WHAT THE TASK ASKS: Repeat the listing below exactly as given.
----
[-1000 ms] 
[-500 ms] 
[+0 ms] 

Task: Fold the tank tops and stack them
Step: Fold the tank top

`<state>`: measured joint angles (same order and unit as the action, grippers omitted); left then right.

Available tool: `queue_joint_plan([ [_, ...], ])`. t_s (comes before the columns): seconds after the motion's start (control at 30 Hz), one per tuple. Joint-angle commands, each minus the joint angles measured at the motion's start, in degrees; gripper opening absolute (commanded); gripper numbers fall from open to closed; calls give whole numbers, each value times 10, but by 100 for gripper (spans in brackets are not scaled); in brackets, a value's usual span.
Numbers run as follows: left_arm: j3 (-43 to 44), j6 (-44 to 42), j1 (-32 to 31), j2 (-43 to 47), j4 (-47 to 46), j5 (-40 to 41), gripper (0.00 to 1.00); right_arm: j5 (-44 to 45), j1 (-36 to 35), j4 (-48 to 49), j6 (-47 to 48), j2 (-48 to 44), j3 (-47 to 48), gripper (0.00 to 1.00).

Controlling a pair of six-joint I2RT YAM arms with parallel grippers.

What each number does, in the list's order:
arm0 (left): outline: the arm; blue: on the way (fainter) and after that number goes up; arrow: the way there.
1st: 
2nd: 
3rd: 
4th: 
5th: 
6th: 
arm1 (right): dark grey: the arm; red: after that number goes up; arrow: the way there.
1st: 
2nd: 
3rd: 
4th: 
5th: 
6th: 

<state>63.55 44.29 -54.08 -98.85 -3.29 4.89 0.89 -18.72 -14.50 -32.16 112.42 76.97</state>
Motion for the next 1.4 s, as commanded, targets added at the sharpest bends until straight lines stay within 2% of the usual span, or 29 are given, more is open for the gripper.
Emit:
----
ANSWER FOR THE TASK:
[-1000 ms] 
[-500 ms] 
[+0 ms] 

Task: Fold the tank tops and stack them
Step: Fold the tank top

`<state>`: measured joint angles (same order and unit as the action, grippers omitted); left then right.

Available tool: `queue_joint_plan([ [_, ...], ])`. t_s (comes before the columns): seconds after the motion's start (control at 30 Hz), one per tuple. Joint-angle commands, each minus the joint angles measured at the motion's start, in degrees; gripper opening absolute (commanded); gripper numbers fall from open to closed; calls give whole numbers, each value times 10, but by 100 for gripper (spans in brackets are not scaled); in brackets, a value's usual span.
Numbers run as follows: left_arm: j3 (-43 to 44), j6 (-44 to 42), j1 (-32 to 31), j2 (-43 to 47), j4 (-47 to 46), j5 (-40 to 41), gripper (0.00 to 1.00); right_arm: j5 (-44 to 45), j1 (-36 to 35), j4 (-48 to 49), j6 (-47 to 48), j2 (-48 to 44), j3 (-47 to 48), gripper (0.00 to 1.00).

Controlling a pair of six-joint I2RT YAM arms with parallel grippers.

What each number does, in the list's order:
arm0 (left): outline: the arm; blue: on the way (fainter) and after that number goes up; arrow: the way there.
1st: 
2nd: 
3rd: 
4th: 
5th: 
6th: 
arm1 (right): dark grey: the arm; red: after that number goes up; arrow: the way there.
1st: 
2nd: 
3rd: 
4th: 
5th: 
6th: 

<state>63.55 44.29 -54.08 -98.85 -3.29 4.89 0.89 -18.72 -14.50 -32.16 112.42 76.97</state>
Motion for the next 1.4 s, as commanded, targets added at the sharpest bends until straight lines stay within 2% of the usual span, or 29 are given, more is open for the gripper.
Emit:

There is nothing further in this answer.